Data under study —
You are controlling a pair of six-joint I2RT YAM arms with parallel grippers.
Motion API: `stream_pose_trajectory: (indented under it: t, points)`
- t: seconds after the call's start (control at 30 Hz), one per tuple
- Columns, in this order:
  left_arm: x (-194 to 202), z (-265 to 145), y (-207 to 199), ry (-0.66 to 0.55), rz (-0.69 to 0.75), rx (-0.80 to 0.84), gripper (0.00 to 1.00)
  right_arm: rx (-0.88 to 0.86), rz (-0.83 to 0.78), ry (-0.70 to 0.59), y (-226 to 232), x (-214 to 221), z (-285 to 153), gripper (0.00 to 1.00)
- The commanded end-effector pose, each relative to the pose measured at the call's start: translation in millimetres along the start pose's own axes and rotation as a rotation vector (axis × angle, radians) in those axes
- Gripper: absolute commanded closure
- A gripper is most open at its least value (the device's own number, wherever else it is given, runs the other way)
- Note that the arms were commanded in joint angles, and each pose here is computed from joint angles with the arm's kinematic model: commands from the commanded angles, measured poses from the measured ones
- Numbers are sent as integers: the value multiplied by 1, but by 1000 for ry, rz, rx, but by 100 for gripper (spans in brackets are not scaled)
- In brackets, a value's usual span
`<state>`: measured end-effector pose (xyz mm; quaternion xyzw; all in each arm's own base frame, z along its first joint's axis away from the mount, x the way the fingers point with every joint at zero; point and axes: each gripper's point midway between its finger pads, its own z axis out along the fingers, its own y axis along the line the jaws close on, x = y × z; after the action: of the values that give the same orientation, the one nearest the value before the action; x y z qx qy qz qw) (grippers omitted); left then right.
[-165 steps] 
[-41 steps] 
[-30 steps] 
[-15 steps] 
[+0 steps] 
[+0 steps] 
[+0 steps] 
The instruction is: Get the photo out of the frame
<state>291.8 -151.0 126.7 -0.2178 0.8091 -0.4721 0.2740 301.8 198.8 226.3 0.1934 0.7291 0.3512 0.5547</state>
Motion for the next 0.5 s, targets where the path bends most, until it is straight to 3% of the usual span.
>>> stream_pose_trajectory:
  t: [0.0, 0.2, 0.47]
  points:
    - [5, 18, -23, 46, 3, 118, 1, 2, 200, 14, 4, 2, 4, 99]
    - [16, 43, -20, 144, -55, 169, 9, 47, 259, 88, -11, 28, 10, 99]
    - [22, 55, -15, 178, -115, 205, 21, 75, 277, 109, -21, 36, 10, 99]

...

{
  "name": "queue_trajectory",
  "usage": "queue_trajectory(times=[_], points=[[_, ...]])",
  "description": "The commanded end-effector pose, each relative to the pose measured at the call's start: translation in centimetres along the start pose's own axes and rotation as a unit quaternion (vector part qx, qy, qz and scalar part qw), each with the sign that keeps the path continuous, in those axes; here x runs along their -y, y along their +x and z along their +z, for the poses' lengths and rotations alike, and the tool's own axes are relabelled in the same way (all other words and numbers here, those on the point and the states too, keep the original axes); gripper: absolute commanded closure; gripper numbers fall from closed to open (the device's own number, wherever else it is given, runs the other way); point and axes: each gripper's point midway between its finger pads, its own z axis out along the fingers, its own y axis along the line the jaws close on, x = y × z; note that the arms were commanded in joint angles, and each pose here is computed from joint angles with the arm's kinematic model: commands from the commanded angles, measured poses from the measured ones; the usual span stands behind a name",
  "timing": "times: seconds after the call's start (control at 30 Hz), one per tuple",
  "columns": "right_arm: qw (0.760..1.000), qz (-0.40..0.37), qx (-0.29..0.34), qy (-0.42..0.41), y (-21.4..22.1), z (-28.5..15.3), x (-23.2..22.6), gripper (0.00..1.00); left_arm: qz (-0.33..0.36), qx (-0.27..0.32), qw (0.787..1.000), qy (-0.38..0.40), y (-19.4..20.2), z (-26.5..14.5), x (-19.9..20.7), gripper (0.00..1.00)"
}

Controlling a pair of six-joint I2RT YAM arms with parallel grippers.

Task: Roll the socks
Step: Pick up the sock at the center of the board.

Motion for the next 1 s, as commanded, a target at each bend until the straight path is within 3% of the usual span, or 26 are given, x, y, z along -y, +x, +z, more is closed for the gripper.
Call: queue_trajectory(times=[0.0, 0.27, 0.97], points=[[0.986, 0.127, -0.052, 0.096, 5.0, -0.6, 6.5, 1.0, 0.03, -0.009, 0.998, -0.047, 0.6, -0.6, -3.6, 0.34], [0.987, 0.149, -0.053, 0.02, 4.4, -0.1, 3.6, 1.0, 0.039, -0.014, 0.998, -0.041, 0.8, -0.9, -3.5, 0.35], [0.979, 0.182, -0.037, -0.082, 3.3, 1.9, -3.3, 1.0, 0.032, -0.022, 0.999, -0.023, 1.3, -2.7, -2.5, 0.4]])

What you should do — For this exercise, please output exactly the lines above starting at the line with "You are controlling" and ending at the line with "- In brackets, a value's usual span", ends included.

Reply to the exercise —
You are controlling a pair of six-joint I2RT YAM arms with parallel grippers.
Motion API: `stream_pose_trajectory: (indented under it: t, points)`
- t: seconds after the call's start (control at 30 Hz), one per tuple
- Columns, in this order:
  left_arm: x (-194 to 202), z (-265 to 145), y (-207 to 199), ry (-0.66 to 0.55), rz (-0.69 to 0.75), rx (-0.80 to 0.84), gripper (0.00 to 1.00)
  right_arm: rx (-0.88 to 0.86), rz (-0.83 to 0.78), ry (-0.70 to 0.59), y (-226 to 232), x (-214 to 221), z (-285 to 153), gripper (0.00 to 1.00)
- The commanded end-effector pose, each relative to the pose measured at the call's start: translation in millimetres along the start pose's own axes and rotation as a rotation vector (axis × angle, radians) in those axes
- Gripper: absolute commanded closure
- A gripper is most open at its least value (the device's own number, wherever else it is given, runs the other way)
- Note that the arms were commanded in joint angles, and each pose here is computed from joint angles with the arm's kinematic model: commands from the commanded angles, measured poses from the measured ones
- Numbers are sent as integers: the value multiplied by 1, but by 1000 for ry, rz, rx, but by 100 for gripper (spans in brackets are not scaled)
- In brackets, a value's usual span

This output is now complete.